Personal Projects

Check it out!

I created a website that is inspired by my AP Studio Art concentration portfolio (some pieces are located on my photography page), which looked at the geometry and symmetry of nature. You can create works of art by shuffling around areas of a photo, which can be imported from your own device or selected from one of my photos! This is my first introduction to front-end development, learning javascript, html, and css coding. Hope you give it a try!

Experience

The goal of this project was to assign a monetization probability to each ad request using its gateway features in hopes to not process those requests that will not monetize. Using Tensorflow 2.0, I implemented and tuned machine learning models, such as logistic regression, neural networks, and boosted trees, striving to mimic and even outperform the performance of Google Cloud Platform's AutoML Tables. This prototype model provided proof of concept to preserve 99% of the revenue while removing over 6% of the total ad requests, enabling the company to save over $100,000 per year. This project was handed off to the rest of the data science team and is in the process of productionization.

Abstract

In the summer of 2017, I was an intern in the Neuroimmunological Diseases Unit at the National Institute of Neurological Disorders and Stroke under the supervision of Dr. Bielekova. My project improved a Multiple Sclerosis molecular diagnostic test through R (a statistical programming language) and PLINK (a genome data analysis toolset) by adjusting the protein levels based on genotype.
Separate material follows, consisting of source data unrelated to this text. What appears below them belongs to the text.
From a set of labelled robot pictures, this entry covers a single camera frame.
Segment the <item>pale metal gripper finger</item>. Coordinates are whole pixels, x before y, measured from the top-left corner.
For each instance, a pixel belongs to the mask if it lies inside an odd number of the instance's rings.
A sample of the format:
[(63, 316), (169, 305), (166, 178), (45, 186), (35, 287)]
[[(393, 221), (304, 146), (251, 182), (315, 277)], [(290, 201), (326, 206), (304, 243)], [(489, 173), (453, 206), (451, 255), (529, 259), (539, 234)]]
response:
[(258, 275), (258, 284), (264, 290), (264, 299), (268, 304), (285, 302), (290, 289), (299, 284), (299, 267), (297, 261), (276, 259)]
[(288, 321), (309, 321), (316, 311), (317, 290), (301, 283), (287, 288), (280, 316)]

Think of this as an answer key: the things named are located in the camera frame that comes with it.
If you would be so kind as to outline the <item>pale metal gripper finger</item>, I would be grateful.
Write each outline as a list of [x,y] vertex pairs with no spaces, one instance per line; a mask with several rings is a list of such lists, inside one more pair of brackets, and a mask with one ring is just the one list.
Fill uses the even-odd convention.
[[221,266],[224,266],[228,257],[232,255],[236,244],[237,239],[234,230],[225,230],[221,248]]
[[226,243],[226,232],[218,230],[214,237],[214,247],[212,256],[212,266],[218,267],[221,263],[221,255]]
I curated genotype data related to eQTLs (expression quantitative trait loci) for over 400 individuals and ran simulations to determine the effect of standard deviation, sample size, and minor allele frequency on the power of the approach. These simulations substantiated that reducing the noise in the protein data due to allelic differences improves the model's accuracy by up to 30%. In August, I presented at the NIH Summer Poster Day and won Honorable Mention.
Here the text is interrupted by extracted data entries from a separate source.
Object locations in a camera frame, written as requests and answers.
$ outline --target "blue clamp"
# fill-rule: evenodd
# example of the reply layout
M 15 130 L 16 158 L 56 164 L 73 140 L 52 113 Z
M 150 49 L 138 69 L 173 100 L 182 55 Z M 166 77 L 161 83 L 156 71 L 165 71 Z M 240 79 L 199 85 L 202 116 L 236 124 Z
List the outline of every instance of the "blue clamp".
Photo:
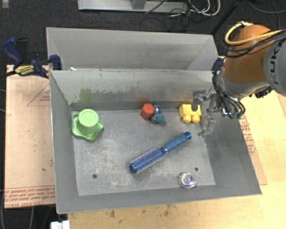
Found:
M 48 70 L 44 69 L 42 65 L 35 59 L 30 64 L 24 64 L 24 59 L 16 47 L 15 38 L 9 38 L 3 44 L 3 50 L 9 58 L 15 60 L 16 64 L 13 66 L 13 71 L 20 76 L 35 75 L 48 78 Z M 57 54 L 51 55 L 49 60 L 53 64 L 54 70 L 61 70 L 62 65 L 60 58 Z

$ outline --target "black floor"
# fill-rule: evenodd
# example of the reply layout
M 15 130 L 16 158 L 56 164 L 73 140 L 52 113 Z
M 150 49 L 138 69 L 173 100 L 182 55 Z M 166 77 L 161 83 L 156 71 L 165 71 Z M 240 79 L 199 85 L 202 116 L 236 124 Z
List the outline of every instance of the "black floor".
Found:
M 224 13 L 235 0 L 221 0 L 221 10 L 213 17 L 195 15 L 185 26 L 183 19 L 169 19 L 162 14 L 144 14 L 139 12 L 78 11 L 78 0 L 9 0 L 9 8 L 2 8 L 0 0 L 0 75 L 5 73 L 5 65 L 13 64 L 1 49 L 10 37 L 29 39 L 29 59 L 39 54 L 46 58 L 46 27 L 91 28 L 125 31 L 164 31 L 175 33 L 210 34 Z M 249 0 L 260 10 L 286 10 L 286 0 Z M 238 21 L 262 24 L 270 29 L 286 27 L 286 12 L 265 13 L 254 9 L 247 0 L 243 0 L 214 35 L 219 54 L 225 54 L 222 46 L 223 35 L 227 27 Z M 0 80 L 0 89 L 6 89 L 5 79 Z M 0 108 L 5 108 L 5 94 L 0 92 Z M 0 189 L 4 187 L 4 137 L 5 115 L 0 111 Z M 3 210 L 5 228 L 27 229 L 31 221 L 31 208 Z M 48 228 L 50 221 L 59 218 L 55 208 L 35 207 L 32 228 Z

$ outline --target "metal stand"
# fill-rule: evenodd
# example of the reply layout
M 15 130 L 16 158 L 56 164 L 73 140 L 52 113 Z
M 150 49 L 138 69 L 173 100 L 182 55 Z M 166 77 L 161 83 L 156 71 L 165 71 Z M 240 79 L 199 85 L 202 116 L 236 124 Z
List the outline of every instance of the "metal stand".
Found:
M 148 12 L 161 2 L 158 0 L 79 0 L 79 10 L 110 10 Z M 183 2 L 164 2 L 154 12 L 171 12 L 174 9 L 183 9 Z

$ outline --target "cardboard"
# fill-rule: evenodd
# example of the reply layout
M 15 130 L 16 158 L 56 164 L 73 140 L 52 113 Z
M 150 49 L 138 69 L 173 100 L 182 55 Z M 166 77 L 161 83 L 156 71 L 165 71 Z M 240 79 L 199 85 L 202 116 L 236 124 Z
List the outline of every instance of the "cardboard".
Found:
M 55 204 L 49 80 L 6 80 L 5 208 Z

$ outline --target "black cable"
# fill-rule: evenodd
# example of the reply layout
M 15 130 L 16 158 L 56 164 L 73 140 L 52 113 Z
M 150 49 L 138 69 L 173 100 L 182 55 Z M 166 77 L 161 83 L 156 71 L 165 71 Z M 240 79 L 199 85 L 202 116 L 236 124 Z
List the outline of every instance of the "black cable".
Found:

Throughout senior year, I worked as a volunteer for the lab to further expand on my research, applying my methods from the last summer to optimize a random-forest model that predicted the rate of progression for Multiple Sclerosis. The summer after senior year, 2018, I returned to the NIH, implementing my own machine learning models. Both the simulations and the real patient data demonstrated an improvement in the model, better anticipating the progression of the disease. In August, I again presented at the Summer Poster Day and won an Honorable Mention award.
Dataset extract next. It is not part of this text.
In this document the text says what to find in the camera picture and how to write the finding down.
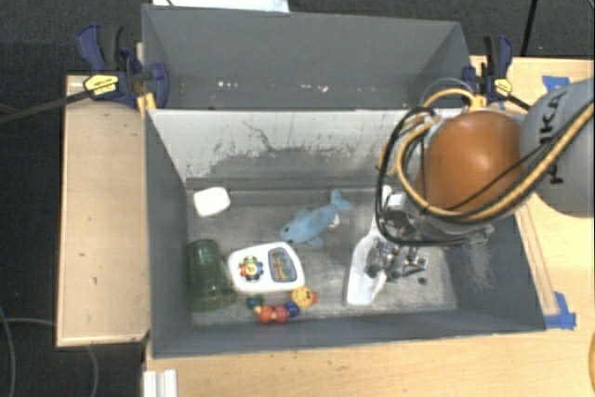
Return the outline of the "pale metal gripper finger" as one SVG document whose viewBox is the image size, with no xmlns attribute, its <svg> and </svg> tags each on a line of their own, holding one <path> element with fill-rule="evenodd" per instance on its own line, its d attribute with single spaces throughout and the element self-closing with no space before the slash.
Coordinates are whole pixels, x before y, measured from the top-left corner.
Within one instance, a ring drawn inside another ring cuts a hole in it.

In 2015, I began my two-year project of a blood-based cancer diagnosis using methylation data from circulating cell-free DNA (cfDNA). I designed a computational method to estimate the fraction of tumor-derived cfDNA by using a maximum likelihood approach and beta distributions to model cfDNA in blood samples as a mixture of normal and cancer DNA. By running over 200 simulations, I investigated the effects of sequencing depth and the fraction of tumor-derived cfDNA and predicted liver cancer status. I was named an international finalist in the Dongrun-Yau Science Award and presented my findings at the Ventura County Science Fair, regional JSHS, International Chinese Statistical Association (ICSA) Applied Statistics Symposium, and the Joint Statistical Meeting. I published my findings in New Advances in Statistics as first author.